2015-07-22 10:39:09

by Matt Fleming

[permalink] [raw]
Subject: [RFC][PATCH] perf tests: Add Intel CQM and arch tests

From: Matt Fleming <[email protected]>

Peter reports that it's possible to trigger a WARN_ON_ONCE() in the
Intel CQM code by combining a hardware event and an Intel CQM (software)
event into a group. Unfortunately, the perf tools are not able to create
this bundle and we need to manually construct a test case.

For posterity, record Peter's proof of concept test case in tools/perf
so that it presents a model for how we can perform architecture-specific
tests, or "arch tests", in perf in the future.

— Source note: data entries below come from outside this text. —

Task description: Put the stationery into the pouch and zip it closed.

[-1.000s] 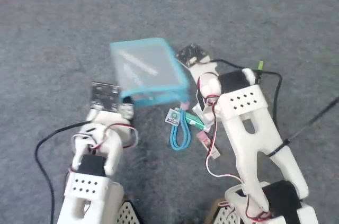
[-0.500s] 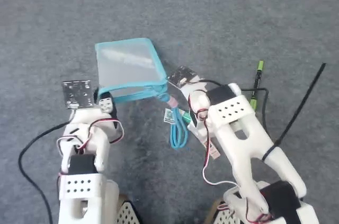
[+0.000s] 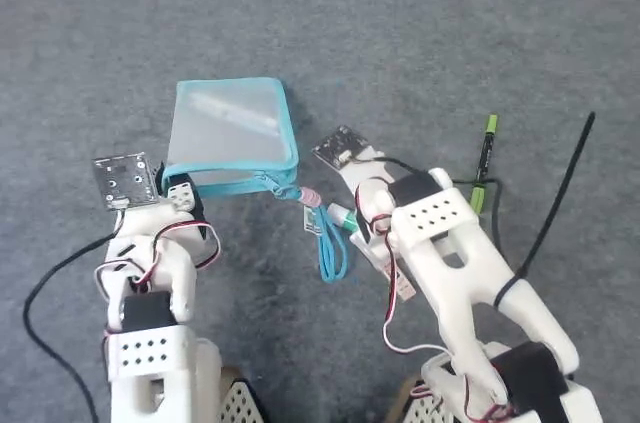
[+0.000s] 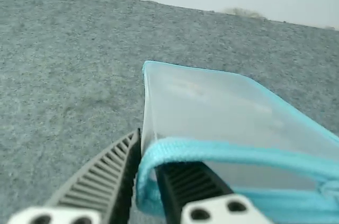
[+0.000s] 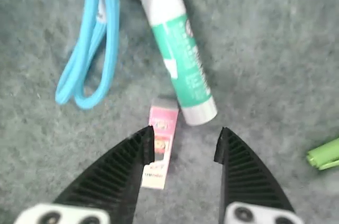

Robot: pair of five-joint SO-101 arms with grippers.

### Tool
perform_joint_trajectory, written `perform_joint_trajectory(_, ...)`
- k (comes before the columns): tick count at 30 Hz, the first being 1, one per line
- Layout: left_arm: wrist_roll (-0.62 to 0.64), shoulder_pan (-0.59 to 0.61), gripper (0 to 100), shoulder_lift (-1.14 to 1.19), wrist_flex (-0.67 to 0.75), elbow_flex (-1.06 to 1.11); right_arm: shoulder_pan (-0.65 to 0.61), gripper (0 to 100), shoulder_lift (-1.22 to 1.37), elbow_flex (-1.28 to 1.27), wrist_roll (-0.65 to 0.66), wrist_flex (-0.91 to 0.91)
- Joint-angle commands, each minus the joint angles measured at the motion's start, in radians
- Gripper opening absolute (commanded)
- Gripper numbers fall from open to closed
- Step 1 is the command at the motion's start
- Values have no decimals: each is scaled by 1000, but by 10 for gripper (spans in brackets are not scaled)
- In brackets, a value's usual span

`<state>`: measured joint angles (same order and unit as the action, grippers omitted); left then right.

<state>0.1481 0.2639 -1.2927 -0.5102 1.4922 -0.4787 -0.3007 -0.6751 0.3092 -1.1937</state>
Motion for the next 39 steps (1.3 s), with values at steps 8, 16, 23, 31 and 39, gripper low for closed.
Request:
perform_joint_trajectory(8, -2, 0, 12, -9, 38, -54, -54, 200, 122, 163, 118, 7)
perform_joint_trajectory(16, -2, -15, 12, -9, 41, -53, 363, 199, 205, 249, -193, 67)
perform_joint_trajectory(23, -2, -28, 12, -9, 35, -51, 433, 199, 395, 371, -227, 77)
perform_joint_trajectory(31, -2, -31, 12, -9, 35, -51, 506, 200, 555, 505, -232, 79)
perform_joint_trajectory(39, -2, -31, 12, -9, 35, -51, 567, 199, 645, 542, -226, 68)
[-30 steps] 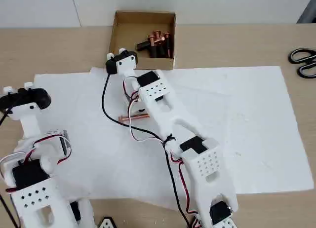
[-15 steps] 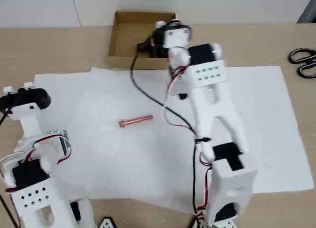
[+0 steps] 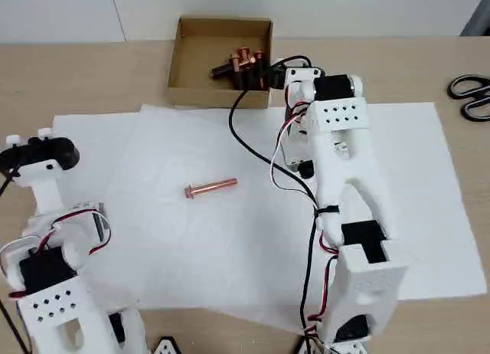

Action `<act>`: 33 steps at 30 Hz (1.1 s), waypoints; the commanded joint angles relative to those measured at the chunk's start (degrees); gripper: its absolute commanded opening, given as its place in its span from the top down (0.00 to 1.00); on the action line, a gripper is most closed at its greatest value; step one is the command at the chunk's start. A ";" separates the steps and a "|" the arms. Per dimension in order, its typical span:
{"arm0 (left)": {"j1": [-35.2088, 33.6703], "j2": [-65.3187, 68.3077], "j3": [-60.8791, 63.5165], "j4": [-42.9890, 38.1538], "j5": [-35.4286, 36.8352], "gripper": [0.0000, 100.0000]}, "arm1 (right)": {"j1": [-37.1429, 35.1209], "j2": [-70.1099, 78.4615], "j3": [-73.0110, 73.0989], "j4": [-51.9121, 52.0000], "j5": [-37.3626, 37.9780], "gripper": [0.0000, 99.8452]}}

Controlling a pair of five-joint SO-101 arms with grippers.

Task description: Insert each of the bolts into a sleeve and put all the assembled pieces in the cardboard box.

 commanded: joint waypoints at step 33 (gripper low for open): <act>0.44 -0.53 0.66 -1.05 0.09 0.85 | 1.63 -1.19 19.96 -19.56 -3.78 0.99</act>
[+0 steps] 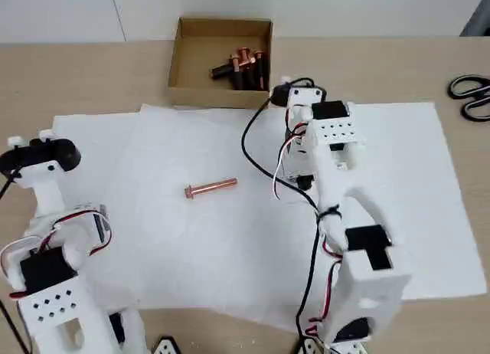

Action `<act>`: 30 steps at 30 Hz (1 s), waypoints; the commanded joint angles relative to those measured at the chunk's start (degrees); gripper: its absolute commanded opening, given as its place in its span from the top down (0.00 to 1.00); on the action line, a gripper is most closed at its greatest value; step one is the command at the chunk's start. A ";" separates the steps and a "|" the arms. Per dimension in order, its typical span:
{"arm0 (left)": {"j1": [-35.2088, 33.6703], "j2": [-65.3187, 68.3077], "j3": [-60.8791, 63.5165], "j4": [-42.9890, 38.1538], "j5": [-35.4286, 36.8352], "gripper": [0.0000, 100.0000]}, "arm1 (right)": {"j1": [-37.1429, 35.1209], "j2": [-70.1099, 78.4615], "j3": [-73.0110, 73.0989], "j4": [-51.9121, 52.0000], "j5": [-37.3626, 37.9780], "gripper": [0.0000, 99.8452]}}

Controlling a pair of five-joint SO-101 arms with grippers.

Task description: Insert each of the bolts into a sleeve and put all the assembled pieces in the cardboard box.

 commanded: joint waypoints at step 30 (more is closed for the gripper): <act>0.44 -0.53 -0.13 -0.97 0.09 0.85 | 0.57 3.38 -0.09 -0.40 -0.62 0.81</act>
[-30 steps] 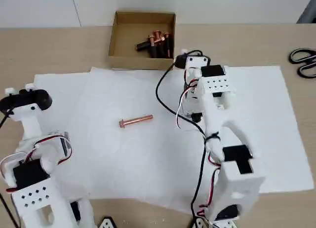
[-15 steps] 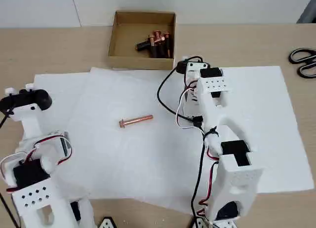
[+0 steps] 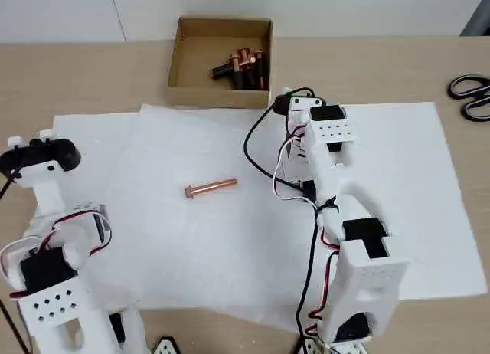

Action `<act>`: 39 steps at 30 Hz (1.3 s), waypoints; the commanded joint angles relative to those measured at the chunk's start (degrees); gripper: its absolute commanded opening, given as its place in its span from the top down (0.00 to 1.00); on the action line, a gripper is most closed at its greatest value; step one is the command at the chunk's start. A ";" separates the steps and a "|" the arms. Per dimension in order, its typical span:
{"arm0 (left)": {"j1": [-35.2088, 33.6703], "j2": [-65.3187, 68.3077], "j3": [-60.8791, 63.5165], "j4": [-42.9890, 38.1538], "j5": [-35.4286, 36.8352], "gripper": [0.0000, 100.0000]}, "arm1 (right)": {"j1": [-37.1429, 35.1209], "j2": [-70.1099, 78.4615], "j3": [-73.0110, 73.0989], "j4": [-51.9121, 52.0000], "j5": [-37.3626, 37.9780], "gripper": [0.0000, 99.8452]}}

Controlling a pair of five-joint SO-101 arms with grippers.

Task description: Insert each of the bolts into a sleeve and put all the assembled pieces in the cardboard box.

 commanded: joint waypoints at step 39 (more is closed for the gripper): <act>0.53 -0.26 -4.97 2.37 -0.18 0.85 | 0.48 -19.74 -0.53 4.79 1.32 1.00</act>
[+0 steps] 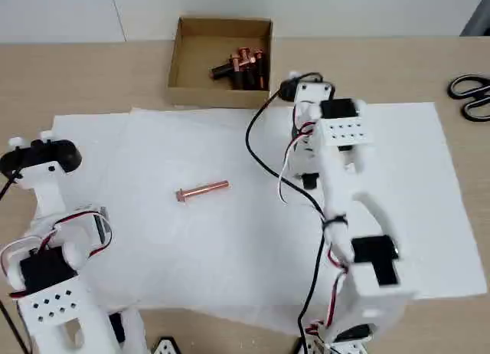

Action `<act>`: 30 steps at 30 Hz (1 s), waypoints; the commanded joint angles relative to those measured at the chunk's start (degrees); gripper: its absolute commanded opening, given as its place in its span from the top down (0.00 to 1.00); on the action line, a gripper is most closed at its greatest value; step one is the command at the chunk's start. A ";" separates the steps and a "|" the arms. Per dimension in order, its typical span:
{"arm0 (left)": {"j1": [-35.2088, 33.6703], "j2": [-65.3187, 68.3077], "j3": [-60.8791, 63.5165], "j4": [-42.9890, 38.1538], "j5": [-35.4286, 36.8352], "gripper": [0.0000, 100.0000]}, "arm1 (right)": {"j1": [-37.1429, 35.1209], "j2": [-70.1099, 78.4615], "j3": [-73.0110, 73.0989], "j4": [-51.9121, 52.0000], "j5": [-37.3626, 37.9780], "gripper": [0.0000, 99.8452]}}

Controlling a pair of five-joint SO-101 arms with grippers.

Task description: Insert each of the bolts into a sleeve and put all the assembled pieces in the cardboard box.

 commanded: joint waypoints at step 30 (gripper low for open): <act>40.26 57.76 -40.40 2.29 54.33 0.84 | 7.60 -16.13 -0.26 6.73 3.16 1.00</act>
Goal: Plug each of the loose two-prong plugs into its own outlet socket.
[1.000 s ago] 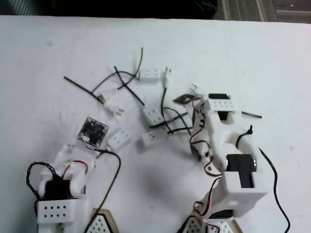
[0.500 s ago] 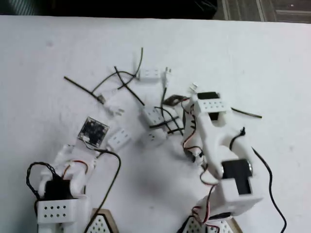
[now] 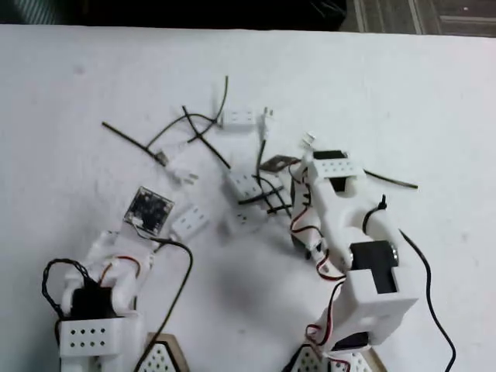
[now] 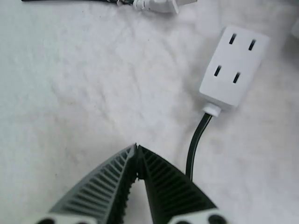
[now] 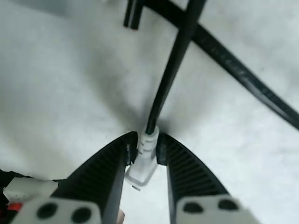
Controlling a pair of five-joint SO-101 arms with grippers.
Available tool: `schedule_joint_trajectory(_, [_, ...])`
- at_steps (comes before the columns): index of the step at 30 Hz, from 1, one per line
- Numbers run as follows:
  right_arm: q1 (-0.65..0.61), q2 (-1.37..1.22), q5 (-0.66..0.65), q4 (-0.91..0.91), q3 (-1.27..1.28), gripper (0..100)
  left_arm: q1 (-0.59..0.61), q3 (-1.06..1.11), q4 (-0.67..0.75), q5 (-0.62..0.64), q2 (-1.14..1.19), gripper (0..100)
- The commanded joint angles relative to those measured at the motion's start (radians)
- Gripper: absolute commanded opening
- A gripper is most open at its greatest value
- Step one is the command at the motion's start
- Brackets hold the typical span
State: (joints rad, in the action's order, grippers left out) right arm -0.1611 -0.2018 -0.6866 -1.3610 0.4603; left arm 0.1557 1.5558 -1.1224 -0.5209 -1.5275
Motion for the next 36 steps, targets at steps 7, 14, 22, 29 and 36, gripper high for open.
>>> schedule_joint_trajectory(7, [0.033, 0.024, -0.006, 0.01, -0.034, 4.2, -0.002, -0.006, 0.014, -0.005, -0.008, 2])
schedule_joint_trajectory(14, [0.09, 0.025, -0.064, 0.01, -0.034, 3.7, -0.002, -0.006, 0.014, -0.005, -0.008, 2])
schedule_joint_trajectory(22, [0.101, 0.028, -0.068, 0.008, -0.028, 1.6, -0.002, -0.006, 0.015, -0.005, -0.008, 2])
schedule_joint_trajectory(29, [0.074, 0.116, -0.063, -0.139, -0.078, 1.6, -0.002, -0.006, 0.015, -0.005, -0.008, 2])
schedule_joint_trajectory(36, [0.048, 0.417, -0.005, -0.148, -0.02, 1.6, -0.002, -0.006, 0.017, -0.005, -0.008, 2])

The particular issue triggered in the test case is that when the counter
for the hardware event overflows and triggers a PMI we'll read both the
hardware event and the software event counters. Unfortunately, for CQM
that involves performing an IPI to read the CQM event counters on all
sockets, which in NMI context triggers the WARN_ON_ONCE().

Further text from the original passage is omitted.